Your reply should reproduce the data below without a single alteration, apart from dropping the images.
================================
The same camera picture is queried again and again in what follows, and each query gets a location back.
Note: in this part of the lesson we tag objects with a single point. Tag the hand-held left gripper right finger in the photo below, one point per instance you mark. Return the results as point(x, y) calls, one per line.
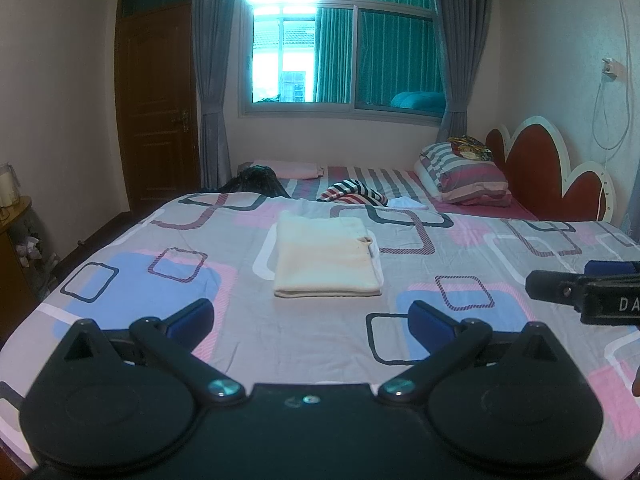
point(427, 322)

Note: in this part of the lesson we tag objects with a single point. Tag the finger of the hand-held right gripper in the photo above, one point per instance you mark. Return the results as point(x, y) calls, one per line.
point(612, 267)
point(555, 286)

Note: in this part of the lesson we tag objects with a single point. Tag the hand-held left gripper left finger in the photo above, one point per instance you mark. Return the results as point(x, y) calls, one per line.
point(192, 317)

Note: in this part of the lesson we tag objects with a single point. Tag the cream knit sweater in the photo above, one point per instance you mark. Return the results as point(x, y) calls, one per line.
point(325, 255)

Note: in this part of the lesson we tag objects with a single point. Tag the person's right hand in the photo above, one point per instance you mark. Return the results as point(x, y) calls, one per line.
point(636, 382)

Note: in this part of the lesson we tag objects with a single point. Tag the patterned grey pink blanket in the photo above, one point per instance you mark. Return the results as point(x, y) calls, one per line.
point(150, 270)

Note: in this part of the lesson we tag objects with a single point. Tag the red white headboard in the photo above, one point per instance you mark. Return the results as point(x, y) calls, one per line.
point(535, 170)

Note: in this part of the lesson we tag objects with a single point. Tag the white folded cloth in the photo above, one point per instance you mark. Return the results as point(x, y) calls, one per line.
point(407, 203)

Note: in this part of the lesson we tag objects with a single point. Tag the stack of striped pillows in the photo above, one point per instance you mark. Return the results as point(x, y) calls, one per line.
point(465, 177)

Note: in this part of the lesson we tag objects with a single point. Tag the striped bed sheet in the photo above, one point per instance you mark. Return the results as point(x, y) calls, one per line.
point(400, 180)

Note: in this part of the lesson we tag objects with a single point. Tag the black bag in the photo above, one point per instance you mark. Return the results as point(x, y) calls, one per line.
point(255, 182)

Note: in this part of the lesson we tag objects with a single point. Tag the striped red black garment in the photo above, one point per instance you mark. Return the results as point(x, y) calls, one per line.
point(352, 192)

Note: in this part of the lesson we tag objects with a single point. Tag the colourful small cushion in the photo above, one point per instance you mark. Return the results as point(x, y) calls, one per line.
point(470, 149)

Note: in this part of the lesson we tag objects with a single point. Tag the pink folded cloth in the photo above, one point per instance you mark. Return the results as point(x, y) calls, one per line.
point(287, 169)

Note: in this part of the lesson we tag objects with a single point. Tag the wooden nightstand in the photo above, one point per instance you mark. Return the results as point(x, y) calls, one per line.
point(12, 270)

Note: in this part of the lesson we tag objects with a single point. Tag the brown wooden door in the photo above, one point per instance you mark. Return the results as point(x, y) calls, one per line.
point(155, 100)

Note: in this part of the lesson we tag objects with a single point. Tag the teal cushion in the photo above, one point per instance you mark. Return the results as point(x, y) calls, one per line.
point(417, 100)

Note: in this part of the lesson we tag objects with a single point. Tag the glass jar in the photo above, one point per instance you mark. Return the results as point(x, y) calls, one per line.
point(7, 185)

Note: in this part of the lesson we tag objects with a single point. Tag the grey curtain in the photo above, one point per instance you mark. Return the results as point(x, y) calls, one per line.
point(457, 50)
point(212, 70)

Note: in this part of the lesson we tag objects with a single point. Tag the window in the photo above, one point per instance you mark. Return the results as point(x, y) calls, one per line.
point(285, 60)

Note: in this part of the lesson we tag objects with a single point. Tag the teal curtain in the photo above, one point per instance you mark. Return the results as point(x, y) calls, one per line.
point(390, 50)

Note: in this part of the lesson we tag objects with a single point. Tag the wall socket with plug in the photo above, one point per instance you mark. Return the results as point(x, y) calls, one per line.
point(612, 66)
================================
#### EXERCISE SOLUTION
The same camera picture is queried again and again in what follows, and each query gets a location back.
Note: in this part of the lesson we tag objects with a single point. Tag the hand-held left gripper right finger in the photo below, one point per instance you mark. Return the results as point(x, y) calls, one per line.
point(427, 322)

Note: in this part of the lesson we tag objects with a single point. Tag the finger of the hand-held right gripper in the photo above, one point per instance you mark. Return the results as point(x, y) calls, one per line.
point(612, 267)
point(555, 286)

Note: in this part of the lesson we tag objects with a single point. Tag the hand-held left gripper left finger in the photo above, one point per instance you mark. Return the results as point(x, y) calls, one per line.
point(192, 317)

Note: in this part of the lesson we tag objects with a single point. Tag the cream knit sweater in the photo above, one point per instance you mark. Return the results as point(x, y) calls, one per line.
point(325, 255)

Note: in this part of the lesson we tag objects with a single point. Tag the person's right hand in the photo above, one point per instance you mark. Return the results as point(x, y) calls, one per line.
point(636, 382)

Note: in this part of the lesson we tag objects with a single point. Tag the patterned grey pink blanket in the photo above, one point per instance you mark. Return the results as point(x, y) calls, one per line.
point(150, 270)

Note: in this part of the lesson we tag objects with a single point. Tag the red white headboard in the photo above, one point per instance you mark. Return the results as point(x, y) calls, one per line.
point(535, 170)

Note: in this part of the lesson we tag objects with a single point. Tag the white folded cloth in the photo above, one point per instance you mark. Return the results as point(x, y) calls, one per line.
point(407, 203)

Note: in this part of the lesson we tag objects with a single point. Tag the stack of striped pillows in the photo above, one point per instance you mark. Return the results as point(x, y) calls, one per line.
point(465, 177)

Note: in this part of the lesson we tag objects with a single point. Tag the striped bed sheet in the photo above, one point per instance you mark. Return the results as point(x, y) calls, one per line.
point(400, 180)

Note: in this part of the lesson we tag objects with a single point. Tag the black bag in the photo above, one point per instance you mark. Return the results as point(x, y) calls, one per line.
point(255, 182)

Note: in this part of the lesson we tag objects with a single point. Tag the striped red black garment in the photo above, one point per instance you mark. Return the results as point(x, y) calls, one per line.
point(352, 192)

Note: in this part of the lesson we tag objects with a single point. Tag the colourful small cushion in the photo above, one point per instance you mark. Return the results as point(x, y) calls, one per line.
point(470, 149)

Note: in this part of the lesson we tag objects with a single point. Tag the pink folded cloth in the photo above, one point per instance you mark. Return the results as point(x, y) calls, one per line.
point(287, 169)

Note: in this part of the lesson we tag objects with a single point. Tag the wooden nightstand in the photo above, one point per instance you mark. Return the results as point(x, y) calls, one per line.
point(12, 270)

Note: in this part of the lesson we tag objects with a single point. Tag the brown wooden door in the photo above, one point per instance you mark. Return the results as point(x, y) calls, one per line.
point(155, 100)

Note: in this part of the lesson we tag objects with a single point. Tag the teal cushion in the photo above, one point per instance you mark. Return the results as point(x, y) calls, one per line.
point(417, 100)

Note: in this part of the lesson we tag objects with a single point. Tag the glass jar in the photo above, one point per instance you mark. Return the results as point(x, y) calls, one per line.
point(7, 185)

Note: in this part of the lesson we tag objects with a single point. Tag the grey curtain in the photo above, one point per instance you mark. Return the results as point(x, y) calls, one per line.
point(457, 50)
point(212, 70)

Note: in this part of the lesson we tag objects with a single point. Tag the window in the photo above, one point per instance you mark. Return the results as point(x, y) calls, one per line.
point(285, 60)

Note: in this part of the lesson we tag objects with a single point. Tag the teal curtain in the photo above, one point per instance you mark. Return the results as point(x, y) calls, one per line.
point(390, 50)

Note: in this part of the lesson we tag objects with a single point. Tag the wall socket with plug in the photo above, one point per instance you mark. Return the results as point(x, y) calls, one per line.
point(612, 66)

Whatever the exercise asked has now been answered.